EXERCISE DETAILS » Starting from the line with "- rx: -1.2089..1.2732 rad" and going up to and including the line with "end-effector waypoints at", copy the listing below exactly. Leave all images out.
■ ■ ■
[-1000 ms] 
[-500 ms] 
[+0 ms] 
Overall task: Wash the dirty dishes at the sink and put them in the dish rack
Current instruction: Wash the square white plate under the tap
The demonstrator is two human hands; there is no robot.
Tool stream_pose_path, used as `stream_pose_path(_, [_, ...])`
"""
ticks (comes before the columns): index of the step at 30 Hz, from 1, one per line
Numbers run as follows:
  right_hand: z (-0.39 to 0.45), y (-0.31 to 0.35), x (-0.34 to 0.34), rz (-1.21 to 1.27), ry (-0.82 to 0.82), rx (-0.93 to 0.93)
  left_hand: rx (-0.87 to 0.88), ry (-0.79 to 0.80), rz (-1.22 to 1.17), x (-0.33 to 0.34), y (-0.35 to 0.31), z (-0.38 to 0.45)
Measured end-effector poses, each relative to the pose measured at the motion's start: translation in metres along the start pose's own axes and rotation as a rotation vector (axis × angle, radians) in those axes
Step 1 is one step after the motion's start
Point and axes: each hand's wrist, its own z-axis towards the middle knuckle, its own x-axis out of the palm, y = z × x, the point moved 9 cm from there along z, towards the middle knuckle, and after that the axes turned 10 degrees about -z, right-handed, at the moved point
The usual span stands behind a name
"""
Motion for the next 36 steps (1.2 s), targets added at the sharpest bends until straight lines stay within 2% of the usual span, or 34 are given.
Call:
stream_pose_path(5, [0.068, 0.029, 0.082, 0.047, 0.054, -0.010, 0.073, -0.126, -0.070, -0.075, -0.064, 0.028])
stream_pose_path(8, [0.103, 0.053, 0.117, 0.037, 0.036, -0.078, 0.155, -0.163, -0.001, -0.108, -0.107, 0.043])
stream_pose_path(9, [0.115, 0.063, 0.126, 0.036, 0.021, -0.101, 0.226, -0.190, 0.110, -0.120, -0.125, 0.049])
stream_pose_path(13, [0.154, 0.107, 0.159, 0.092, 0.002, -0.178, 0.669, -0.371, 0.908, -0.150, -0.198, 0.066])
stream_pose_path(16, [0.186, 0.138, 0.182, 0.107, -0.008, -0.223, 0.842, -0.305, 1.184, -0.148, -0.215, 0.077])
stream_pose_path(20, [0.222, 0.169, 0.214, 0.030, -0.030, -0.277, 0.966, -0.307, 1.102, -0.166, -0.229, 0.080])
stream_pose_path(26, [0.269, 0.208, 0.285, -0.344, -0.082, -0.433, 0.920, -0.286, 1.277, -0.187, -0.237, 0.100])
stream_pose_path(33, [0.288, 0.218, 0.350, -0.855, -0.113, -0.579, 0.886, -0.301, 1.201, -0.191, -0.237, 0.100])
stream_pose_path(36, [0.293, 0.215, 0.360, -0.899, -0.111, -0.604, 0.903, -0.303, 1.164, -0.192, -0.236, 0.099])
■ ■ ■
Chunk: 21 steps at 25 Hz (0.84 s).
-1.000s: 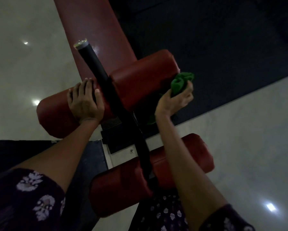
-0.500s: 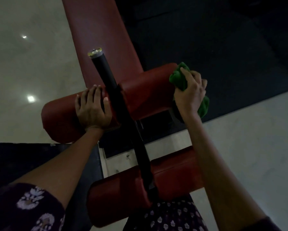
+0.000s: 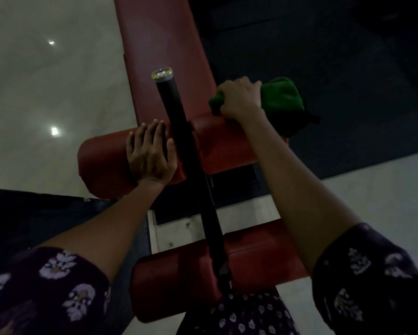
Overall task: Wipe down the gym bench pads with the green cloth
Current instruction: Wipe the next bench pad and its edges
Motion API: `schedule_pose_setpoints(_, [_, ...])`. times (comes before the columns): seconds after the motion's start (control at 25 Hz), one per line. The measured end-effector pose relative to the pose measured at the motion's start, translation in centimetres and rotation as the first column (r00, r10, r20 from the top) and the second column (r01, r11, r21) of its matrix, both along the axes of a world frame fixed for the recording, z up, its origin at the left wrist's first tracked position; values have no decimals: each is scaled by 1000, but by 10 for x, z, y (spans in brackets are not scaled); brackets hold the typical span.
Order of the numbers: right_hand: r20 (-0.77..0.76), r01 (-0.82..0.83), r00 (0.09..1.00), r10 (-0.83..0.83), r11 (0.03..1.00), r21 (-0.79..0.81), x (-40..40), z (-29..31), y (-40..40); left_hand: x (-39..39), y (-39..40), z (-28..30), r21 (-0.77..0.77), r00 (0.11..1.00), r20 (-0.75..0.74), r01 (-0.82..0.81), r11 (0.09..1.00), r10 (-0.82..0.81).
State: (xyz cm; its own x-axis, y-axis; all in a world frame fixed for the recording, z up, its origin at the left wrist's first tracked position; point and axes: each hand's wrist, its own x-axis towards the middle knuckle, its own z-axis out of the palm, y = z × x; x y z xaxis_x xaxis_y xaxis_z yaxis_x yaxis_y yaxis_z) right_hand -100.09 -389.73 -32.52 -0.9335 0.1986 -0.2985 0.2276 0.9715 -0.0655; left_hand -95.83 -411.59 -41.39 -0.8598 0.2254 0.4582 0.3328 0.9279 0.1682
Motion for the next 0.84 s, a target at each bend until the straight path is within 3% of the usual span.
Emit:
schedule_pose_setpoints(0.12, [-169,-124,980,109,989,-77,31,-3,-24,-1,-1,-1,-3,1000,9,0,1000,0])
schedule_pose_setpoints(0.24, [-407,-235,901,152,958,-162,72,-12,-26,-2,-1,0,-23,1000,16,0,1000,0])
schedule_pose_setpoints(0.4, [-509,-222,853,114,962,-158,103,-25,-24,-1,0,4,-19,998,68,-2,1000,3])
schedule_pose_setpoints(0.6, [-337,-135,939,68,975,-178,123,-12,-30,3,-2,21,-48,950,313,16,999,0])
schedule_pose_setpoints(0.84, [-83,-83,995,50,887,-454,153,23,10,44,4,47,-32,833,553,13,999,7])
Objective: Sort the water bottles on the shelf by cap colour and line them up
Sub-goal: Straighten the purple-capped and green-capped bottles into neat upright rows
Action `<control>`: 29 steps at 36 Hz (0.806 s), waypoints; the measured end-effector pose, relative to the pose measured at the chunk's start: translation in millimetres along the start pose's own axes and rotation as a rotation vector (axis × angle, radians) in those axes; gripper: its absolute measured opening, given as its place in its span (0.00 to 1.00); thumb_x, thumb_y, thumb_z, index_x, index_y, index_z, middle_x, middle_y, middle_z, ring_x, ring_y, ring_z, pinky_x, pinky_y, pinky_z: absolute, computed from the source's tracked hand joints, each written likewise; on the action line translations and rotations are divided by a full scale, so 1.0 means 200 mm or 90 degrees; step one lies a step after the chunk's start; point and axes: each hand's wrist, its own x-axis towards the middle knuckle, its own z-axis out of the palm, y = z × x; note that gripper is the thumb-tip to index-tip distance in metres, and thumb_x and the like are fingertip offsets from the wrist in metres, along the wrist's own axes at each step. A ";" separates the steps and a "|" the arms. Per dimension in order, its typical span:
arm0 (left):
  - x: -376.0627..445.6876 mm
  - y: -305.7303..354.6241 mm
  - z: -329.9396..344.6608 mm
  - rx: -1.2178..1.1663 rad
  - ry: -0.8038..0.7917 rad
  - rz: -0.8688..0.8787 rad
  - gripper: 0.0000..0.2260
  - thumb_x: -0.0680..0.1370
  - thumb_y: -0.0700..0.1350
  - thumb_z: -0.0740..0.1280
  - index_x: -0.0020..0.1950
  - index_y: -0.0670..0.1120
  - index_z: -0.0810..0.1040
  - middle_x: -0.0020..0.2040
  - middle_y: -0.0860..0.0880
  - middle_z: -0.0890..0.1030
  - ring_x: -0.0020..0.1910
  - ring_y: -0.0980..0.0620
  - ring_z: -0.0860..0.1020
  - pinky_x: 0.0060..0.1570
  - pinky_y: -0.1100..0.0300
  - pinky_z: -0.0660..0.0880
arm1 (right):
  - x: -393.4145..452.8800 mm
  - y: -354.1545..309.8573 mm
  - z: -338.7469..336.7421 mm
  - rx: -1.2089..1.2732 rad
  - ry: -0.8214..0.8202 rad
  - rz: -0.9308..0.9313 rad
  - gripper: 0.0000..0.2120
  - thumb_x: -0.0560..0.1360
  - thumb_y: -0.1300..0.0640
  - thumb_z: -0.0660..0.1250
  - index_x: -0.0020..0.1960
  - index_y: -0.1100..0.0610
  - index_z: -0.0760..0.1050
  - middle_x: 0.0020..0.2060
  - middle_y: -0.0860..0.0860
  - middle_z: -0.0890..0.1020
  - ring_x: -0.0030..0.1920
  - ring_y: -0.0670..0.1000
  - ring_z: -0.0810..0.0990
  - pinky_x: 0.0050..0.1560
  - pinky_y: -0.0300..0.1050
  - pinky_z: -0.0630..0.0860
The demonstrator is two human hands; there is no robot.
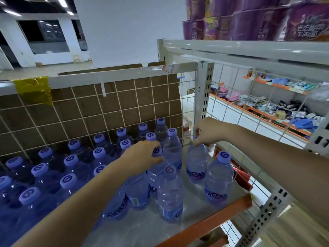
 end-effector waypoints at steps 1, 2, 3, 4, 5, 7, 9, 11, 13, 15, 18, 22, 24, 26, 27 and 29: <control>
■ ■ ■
YOUR RESPONSE »
  - rx: -1.2089..1.2732 rad
  - ry: -0.8214..0.8202 rad
  - rz: -0.9308..0.9313 rad
  - gripper: 0.0000..0.2120
  - thumb_x: -0.0560..0.1360
  - thumb_y: -0.1300..0.0640
  - thumb_z: -0.0660..0.1250
  - index_x: -0.0020..0.1960
  - index_y: -0.1100..0.0610
  - index_z: -0.0760..0.1050
  - middle_x: 0.0020..0.2060
  - middle_y: -0.0860..0.0860
  - middle_z: -0.0890..0.1020
  - ring_x: -0.0030..0.1920
  - ring_y: -0.0670..0.1000
  - ring_z: -0.0810..0.0990
  - pinky_x: 0.0050..0.1560
  - pinky_y: -0.0300..0.1050
  - pinky_z: -0.0630..0.0860
The demonstrator is two human hands; there is no robot.
 end-effector waypoints at steps 1, 2, 3, 4, 5, 7, 9, 11, 13, 15, 18, 22, 24, 26, 27 and 29: <control>

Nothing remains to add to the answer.